Tuesday, August 8, 2017

The Hero King

What Kind of Societal Figurehead Fits a Tribal, Masculine and Transcendent Worldview?


Written with the thoughts on a just society, as expressed by Joseph Bellofatto over the course of our friendship.

The modern president or prime minister is a subdued shadow of the classical king, just as the dictator is a feminized caricature of the king, expressive or collectively distorted to the point of celebrity.

The classical king, himself, is nothing more than a pale imitation of the hero king, seduced by material concerns, managed by moneyed puppets as far back as the Magna Carta of 1215. Hence, even the king of the High Middle Ages is a debased commodity, and a manipulated manipulator, an evolved inheritor of Agamemnon, not of Achilles.

A hero king, like the hero he was before assuming kingship—David comes to mind—must, by definition be a hero first, a man who went against the established order. In an infinitely corrupt and degraded way, a modern businessman who went against the political order would satisfy this requirement. In most cases, the hero turned king is ruined by his transformation, but the ruin is his, as a sacrificial figure, rather than the ruin of the nation that befalls the followers of a dictator or a managerial head of state.

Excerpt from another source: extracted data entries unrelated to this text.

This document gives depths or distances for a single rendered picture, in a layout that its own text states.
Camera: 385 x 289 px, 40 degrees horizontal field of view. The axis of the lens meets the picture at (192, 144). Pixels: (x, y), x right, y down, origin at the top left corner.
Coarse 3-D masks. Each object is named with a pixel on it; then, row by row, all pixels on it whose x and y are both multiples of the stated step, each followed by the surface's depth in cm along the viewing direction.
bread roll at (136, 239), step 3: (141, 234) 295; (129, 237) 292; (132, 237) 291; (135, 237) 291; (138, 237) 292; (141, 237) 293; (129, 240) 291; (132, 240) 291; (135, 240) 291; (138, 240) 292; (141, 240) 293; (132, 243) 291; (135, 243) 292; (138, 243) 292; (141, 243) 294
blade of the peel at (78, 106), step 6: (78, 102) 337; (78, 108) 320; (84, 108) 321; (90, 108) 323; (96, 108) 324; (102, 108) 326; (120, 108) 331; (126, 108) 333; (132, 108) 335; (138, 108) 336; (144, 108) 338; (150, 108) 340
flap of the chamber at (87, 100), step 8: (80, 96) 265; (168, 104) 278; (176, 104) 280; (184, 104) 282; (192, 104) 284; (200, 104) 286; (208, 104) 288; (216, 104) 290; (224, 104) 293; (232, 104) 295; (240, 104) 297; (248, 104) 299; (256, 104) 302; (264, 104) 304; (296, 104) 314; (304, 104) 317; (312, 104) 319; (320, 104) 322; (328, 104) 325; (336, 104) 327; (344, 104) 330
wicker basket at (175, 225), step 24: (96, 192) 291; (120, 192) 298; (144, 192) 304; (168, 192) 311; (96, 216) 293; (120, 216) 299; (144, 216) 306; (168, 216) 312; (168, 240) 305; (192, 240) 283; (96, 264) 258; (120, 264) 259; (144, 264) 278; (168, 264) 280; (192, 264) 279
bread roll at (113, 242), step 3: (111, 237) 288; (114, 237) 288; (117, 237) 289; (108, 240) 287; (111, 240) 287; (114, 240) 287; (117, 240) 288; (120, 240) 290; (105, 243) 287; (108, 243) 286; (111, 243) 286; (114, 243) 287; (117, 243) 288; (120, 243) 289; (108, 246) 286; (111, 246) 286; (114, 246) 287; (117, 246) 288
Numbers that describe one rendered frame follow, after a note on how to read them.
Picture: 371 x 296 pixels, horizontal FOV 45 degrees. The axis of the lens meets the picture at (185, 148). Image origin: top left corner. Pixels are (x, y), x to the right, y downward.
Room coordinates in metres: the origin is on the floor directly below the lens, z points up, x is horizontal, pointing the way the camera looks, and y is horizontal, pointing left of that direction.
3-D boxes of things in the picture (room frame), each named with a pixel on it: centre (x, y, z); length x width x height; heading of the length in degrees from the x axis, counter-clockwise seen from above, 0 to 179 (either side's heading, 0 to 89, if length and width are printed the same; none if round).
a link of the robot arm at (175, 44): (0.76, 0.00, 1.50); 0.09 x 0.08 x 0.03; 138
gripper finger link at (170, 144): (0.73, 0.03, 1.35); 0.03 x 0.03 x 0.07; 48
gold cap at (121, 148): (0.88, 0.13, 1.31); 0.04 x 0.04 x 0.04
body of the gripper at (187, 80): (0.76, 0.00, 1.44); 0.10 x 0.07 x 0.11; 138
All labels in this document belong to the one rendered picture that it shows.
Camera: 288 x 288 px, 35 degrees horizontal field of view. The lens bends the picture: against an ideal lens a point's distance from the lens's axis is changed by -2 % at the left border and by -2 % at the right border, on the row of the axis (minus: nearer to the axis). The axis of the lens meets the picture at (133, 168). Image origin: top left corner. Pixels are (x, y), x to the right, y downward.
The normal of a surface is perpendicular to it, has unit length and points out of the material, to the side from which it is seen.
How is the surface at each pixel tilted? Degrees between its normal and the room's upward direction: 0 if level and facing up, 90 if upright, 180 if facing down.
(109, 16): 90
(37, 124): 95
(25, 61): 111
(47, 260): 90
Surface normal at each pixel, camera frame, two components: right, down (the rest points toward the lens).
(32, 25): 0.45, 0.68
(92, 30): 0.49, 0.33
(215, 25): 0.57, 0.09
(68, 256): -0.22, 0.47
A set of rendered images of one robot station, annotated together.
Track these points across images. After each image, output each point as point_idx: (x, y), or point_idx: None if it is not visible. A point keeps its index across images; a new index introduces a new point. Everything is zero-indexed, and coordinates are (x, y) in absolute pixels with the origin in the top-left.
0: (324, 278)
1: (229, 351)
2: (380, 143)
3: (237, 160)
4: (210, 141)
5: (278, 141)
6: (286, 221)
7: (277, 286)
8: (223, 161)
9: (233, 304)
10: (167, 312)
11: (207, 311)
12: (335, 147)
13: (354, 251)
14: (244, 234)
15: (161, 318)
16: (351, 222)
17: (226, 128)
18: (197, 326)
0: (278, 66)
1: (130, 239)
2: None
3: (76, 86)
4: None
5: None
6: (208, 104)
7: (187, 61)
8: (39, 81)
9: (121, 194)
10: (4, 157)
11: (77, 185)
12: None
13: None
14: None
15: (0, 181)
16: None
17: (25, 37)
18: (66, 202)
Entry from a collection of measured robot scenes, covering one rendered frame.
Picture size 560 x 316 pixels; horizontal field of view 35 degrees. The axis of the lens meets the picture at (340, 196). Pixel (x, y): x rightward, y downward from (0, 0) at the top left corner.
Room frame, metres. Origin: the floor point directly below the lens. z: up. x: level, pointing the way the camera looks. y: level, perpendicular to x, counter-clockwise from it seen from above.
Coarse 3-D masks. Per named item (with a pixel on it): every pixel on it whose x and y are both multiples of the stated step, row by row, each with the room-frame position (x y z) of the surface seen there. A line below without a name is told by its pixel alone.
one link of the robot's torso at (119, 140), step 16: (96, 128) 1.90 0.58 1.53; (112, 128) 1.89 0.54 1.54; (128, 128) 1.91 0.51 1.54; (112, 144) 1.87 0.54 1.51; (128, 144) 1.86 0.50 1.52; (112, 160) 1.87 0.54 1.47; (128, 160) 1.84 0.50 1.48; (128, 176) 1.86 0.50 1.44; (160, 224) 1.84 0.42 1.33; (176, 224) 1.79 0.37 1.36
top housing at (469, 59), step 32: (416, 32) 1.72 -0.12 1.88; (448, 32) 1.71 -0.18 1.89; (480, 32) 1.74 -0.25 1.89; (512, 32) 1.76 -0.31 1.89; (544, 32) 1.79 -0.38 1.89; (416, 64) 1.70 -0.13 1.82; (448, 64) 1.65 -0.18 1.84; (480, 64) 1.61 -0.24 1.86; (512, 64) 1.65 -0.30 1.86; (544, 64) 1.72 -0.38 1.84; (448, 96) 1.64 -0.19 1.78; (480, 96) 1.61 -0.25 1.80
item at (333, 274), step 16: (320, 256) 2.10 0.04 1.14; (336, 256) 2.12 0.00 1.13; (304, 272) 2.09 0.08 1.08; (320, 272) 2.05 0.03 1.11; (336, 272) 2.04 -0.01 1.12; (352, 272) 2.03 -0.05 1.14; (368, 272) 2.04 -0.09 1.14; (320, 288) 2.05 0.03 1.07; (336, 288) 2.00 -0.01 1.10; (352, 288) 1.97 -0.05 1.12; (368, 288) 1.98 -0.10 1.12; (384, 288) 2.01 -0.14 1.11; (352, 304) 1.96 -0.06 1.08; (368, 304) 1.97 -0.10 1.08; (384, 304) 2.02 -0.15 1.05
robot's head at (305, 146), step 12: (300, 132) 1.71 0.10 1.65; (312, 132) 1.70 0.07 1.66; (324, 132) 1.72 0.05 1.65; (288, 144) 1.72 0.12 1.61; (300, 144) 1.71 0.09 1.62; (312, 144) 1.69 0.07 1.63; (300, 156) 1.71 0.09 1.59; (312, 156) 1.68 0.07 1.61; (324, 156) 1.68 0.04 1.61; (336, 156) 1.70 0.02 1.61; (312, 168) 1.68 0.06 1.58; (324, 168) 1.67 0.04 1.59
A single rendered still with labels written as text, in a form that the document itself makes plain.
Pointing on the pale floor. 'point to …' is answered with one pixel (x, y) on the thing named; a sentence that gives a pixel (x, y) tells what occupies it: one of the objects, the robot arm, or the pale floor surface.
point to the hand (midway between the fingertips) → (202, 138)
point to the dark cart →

For a view of the heroic conflict of interest with the duties of kingship, one should read The Rage of Achilles from the Iliad and the Prologue of Beowulf. As both the conflict between hero and king take their toll on the nation and army respectively, as the King is essentially illegitimate in masculine, meaning primal, terms, with his stature based upon the accumulated wealth passed down by hero kings and passed upward by slave beings, resting upon the actual heroism—actionist sacrifice—of politically disenfranchised henchmen. This latter element reflects the essential instability of any hereditary kingship and the illegitimate proxy nature of any politically selected head-of-state.

Recently, while discussing politics and my apolitical lack of alignment with a war-fighter, he asked me why I could neglect an attempt to influence the selection of the regime leadership that my sons must live under.

I responded that my position was so far to the right that alignment with the New American Political Right made no more sense to me than the alignment of the “Alt-Right” with third wave feminist political candidates would make to writers at such sites as Counter-Currents and VDare, and that the very idea of a president serving as the hood ornament of an ostensible oligarchy, which is in fact the backroom-bought mask of an actual plutocratic state, was a political form so intrinsically corrupt and false-faced that no good could come of it.

He then asked what kind of government I would support.

I put forth the idea of the Hero King:
  • The man must have fought;
  • The man must have killed;
  • The man must give away all his worldly possessions;
  • The man must then engage in some physical contest to be named king;
  • The man must serve uncompensated, advised by older, not younger, men, who have likewise sworn an oath of poverty;
  • The man must participate in any military action he initiates;
  • The man must retire into poverty and exile when physical or mental decline render him ineffective.
That is it, rather than a hero becoming degraded by kingship and devolving into the pawn that pushes lesser pawns around the board of death merchant exchange, he should remain the bane of such manipulators, rather than surrender to their embrace as any modern head-of-state must.